McIntyre R, Masand P, Patel M, Harrington A, Gillard P, McElroy S, Sullivan K, Montano B, Brown TM, Nelson L, Jain R. Guiding accurate and timely diagnosis of bipolar depression: a novel pragmatic screening tool for identifying patients with bipolar disorder. Poster presented at the 22nd Annual ISBD Virtual Conference 20/20: Vision for Bipolar Disorder and Depression; June 2020. [abstract] Bipolar Disord. 2020 Jun; 22(S1):60. doi: 10.1111/bdi.12938. Previously presented at the 2020 ASCP Annual Meeting Virtual Conference Schedule.

Introduction: Depressive episodes/symptoms of bipolar I disorder (BPD‐I) are commonly misdiagnosed as major depressive disorder (MDD). We developed a brief, self‐rated, pragmatic tool that screens for manic symptoms and identifies BPD‐I risk factors (eg, age of onset) to reduce misdiagnosis of BPD‐I as MDD.

Method: Existing questionnaires and risk factors were identified through a targeted literature search to select concepts thought to differentiate BPD‐I from MDD. Individuals with self‐reported BPD‐I or MDD (N = 12) participated in cognitive debriefing interviews to test and refine item wording. An observational study was conducted to evaluate the tool's predictive validity. Participants with clinical interview‐confirmed diagnoses of BPD‐I or MDD completed a 10‐item screening tool and other questionnaires. Data were analyzed to identify a smaller subset of items with optimized sensitivity and specificity.
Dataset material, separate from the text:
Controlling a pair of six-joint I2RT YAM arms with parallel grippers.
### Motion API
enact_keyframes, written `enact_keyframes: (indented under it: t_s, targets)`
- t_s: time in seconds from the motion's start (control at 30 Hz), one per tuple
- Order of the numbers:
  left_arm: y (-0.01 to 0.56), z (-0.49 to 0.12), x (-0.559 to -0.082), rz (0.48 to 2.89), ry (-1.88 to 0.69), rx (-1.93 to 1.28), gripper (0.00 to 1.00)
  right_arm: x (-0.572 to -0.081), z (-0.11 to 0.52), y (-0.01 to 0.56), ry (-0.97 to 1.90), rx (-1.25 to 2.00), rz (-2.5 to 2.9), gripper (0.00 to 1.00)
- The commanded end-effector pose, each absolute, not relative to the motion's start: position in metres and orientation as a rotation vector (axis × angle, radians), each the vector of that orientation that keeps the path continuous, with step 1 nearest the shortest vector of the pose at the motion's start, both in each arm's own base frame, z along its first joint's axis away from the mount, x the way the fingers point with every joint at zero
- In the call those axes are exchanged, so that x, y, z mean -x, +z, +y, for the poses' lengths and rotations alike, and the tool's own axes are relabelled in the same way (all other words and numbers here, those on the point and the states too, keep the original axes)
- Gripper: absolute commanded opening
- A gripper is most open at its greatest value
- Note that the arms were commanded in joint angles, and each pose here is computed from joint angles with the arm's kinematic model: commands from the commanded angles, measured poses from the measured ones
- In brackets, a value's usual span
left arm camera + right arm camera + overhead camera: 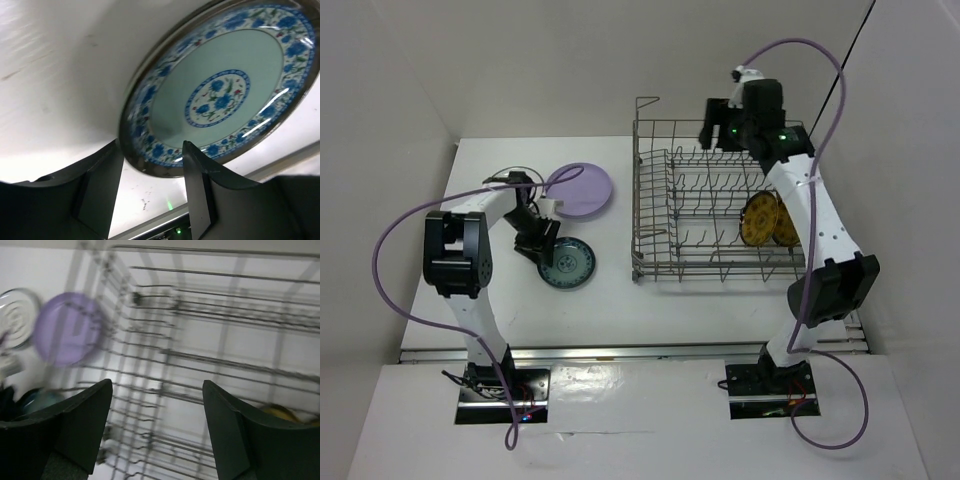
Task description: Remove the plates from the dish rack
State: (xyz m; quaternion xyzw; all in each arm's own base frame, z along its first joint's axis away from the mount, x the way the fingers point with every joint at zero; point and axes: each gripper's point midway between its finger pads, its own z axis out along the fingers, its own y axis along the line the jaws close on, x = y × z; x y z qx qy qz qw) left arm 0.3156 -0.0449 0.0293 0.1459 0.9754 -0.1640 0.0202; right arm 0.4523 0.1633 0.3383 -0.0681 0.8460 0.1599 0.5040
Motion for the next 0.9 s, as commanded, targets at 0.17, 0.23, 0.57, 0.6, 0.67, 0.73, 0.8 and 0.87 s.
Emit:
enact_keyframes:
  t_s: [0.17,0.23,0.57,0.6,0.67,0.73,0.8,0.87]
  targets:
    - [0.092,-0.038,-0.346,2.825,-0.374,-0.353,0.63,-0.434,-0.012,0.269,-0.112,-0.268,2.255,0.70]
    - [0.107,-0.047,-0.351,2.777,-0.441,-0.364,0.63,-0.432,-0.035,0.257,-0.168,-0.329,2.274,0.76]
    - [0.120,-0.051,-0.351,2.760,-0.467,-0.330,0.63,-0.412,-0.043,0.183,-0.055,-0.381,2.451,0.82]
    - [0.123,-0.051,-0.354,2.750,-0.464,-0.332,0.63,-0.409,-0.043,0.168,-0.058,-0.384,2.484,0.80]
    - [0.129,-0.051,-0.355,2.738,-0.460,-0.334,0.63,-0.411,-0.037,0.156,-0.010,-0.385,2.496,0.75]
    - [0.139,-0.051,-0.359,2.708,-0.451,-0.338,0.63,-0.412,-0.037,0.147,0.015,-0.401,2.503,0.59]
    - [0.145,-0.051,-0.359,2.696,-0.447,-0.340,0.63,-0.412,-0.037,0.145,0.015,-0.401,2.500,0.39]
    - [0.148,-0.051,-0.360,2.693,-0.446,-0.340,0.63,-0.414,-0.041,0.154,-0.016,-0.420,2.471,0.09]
Results: Of 160 interviews conducted, 139 patients had confirmed BPD‐I (n = 67) or MDD (n = 72). The screening tool was reduced from 10 to 6 items based on item‐level analysis. When 4 items or more were endorsed (“yes”), the performance of this tool for identifying patients with BPD‐I was 0.92 and specificity was 0.78; positive and negative predictive values, based on the analysis sample, were 0.78 and 0.92, respectively. These properties represent an improvement over the Mood Disorder Questionnaire, while using >50% fewer items.

Conclusion: This brief and valid screening tool serves to identify patients with depressive symptoms who may have BPD‐I instead of MDD, prompting more comprehensive clinical assessment, improved diagnostic accuracy and treatment selection, and enhanced health outcomes in busy clinical practices.